Hernando Tejada Sáenz (February 1, 1924 in Pereira, Colombia – June 1, 1998 in Cali, Colombia), popularly known as Tejadita, was a Colombian painter and sculptor. His most well-known sculpture, El Gato del Río, is a famous landmark of Cali, Colombia.

Women and cats were common themes in his works. In his later years, another theme was the inclusion of mangroves and their surrounding environment.

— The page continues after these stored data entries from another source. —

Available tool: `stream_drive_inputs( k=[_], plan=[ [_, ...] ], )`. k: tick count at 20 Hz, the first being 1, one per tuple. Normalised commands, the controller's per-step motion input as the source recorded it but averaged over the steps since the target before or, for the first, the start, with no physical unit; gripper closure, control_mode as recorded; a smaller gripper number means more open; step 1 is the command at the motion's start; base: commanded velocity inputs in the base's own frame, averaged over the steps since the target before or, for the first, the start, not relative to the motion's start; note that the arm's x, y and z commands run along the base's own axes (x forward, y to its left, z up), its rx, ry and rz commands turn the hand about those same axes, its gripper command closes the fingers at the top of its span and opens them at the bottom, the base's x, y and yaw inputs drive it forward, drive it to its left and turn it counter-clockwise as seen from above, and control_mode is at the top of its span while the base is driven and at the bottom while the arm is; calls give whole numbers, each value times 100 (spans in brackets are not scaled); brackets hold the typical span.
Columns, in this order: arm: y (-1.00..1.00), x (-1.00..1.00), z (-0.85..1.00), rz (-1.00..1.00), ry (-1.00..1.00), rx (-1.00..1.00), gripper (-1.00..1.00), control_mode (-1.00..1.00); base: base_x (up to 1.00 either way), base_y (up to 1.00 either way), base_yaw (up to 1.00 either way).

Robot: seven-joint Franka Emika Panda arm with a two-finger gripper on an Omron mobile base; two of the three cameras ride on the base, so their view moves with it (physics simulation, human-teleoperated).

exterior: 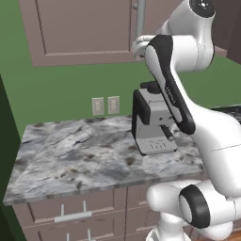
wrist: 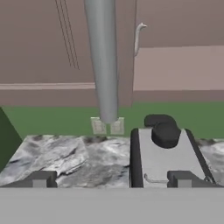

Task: Open the cabinet, pick the kettle from the cabinet, and place it in the sink.

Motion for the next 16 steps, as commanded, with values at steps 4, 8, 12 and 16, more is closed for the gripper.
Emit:
stream_drive_inputs(
  k=[4, 8, 12, 16],
  plan=[
    [8, 51, 30, 0, 17, 3, -100, -100, 0, 0, 0],
    [11, 42, 34, 0, 6, 0, -100, -100, 0, 0, 0],
    [9, 45, 16, 0, 0, 0, -100, -100, 0, 0, 0],
    [2, 58, 0, 0, 0, 0, -100, -100, 0, 0, 0]
  ],
)
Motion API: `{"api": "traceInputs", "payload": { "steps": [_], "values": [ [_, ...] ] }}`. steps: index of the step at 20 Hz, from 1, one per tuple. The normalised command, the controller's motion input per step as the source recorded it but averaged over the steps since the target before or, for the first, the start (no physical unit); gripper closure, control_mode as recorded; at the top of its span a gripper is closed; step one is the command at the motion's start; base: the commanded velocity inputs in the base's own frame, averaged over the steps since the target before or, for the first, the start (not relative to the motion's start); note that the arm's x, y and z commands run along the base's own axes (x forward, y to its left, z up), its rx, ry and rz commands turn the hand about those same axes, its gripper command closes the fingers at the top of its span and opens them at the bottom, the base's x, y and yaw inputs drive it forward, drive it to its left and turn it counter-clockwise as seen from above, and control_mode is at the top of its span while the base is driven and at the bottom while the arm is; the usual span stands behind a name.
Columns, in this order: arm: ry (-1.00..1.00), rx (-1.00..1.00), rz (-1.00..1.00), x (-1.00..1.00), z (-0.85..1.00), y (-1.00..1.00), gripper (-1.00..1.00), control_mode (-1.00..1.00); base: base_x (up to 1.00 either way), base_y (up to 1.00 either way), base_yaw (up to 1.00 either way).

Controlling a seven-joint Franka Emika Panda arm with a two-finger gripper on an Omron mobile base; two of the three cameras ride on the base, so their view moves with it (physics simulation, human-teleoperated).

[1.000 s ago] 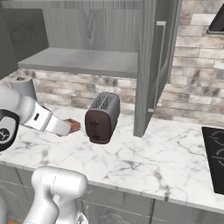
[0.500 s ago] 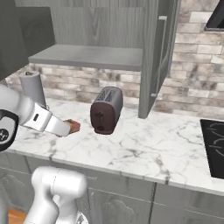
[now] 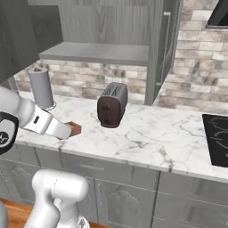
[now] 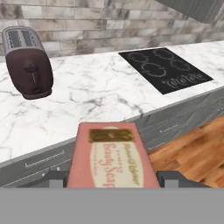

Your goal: Locate and retrieve the bar soap and sponge from the cabinet. Place them next to the sink.

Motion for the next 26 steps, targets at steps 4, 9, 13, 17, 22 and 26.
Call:
{"api": "traceInputs", "payload": {
  "steps": [4,9,13,17,22,26],
  "values": [
    [0.0,0.0,0.0,0.0,0.0,0.0,1.0,1.0,-0.15,0.01,0.0],
    [0.0,0.0,0.0,0.0,0.0,0.0,1.0,1.0,0.0,0.02,-0.01],
    [0.0,0.0,0.0,0.0,0.0,0.0,1.0,1.0,0.0,0.08,-0.1],
    [0.0,0.0,0.0,0.0,0.0,0.0,1.0,1.0,-0.02,0.03,-0.45],
    [0.0,0.0,0.0,0.0,0.0,0.0,1.0,1.0,0.0,0.0,-0.5],
    [0.0,0.0,0.0,0.0,0.0,0.0,1.0,1.0,0.0,0.0,-0.5]
  ]
}}
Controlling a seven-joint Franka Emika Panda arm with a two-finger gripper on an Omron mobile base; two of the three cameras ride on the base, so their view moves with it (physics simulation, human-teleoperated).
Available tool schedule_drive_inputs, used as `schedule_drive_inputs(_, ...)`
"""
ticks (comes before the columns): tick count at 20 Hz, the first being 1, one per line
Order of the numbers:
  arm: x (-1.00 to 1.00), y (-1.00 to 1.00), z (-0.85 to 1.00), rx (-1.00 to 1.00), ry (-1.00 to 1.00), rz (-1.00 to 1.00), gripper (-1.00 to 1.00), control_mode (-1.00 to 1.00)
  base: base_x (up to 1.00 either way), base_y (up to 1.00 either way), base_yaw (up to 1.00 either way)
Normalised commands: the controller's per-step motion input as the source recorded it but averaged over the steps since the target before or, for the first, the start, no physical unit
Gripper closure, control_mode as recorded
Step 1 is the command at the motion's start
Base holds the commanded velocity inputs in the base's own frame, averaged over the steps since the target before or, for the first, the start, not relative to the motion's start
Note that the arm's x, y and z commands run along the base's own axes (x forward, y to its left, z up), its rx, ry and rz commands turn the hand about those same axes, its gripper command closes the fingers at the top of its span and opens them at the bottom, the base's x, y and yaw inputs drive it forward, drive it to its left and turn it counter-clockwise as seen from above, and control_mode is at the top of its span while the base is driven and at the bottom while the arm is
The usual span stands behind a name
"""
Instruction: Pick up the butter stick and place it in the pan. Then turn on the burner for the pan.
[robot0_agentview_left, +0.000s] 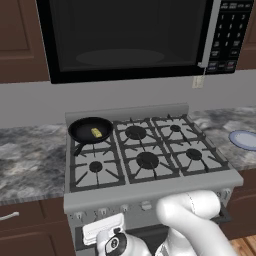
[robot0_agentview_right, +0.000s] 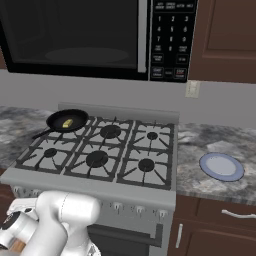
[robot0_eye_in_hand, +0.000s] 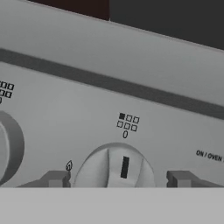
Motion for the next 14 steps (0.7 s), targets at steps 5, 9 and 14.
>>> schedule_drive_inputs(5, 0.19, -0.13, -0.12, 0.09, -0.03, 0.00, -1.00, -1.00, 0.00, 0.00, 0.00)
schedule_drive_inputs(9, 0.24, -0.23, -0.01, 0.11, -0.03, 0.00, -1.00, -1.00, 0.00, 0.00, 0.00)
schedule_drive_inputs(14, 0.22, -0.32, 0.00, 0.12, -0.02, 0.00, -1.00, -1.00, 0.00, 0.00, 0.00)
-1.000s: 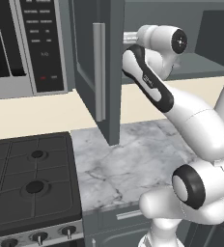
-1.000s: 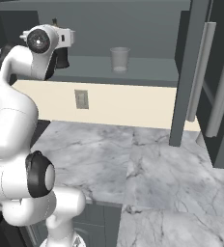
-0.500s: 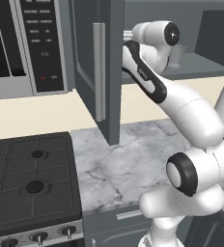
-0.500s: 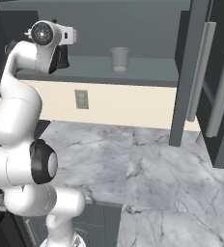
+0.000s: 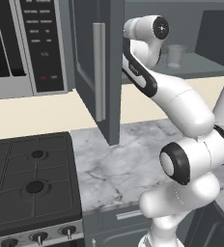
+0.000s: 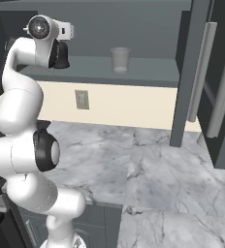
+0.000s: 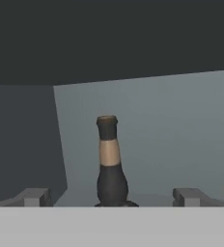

His nickname of tejadita alludes to his short stature (1.50 meters tall).

Biography

His early childhood life was in Manizales, along with his parents, José Tejada and Ismenia Sáenz, four brothers, and two sisters, including Lucy Tejada who was also an accomplished artist, and less recognized, his sister Teresita Tejada. In 1937 his family moved to the city of Cali where he studied at the Departmental Institute of Fine Arts with its founder and Professor Jesús María Espinosa and completed his studies at the National School of Fine Arts in Bogotá (today a part of the National University of Colombia).

Besides traditional painting, Tejada often worked with wood. He created a series of "furniture-piece" women, such as Teresa la mujer mesa ("Teresa the woman table") in 1969. For one of his final wooden series, he sculpted mangroves and animals together, including snakes, monkeys, and pelicans. His mangrove series was exhibited at the 1998 Lisbon World Exposition in Portugal.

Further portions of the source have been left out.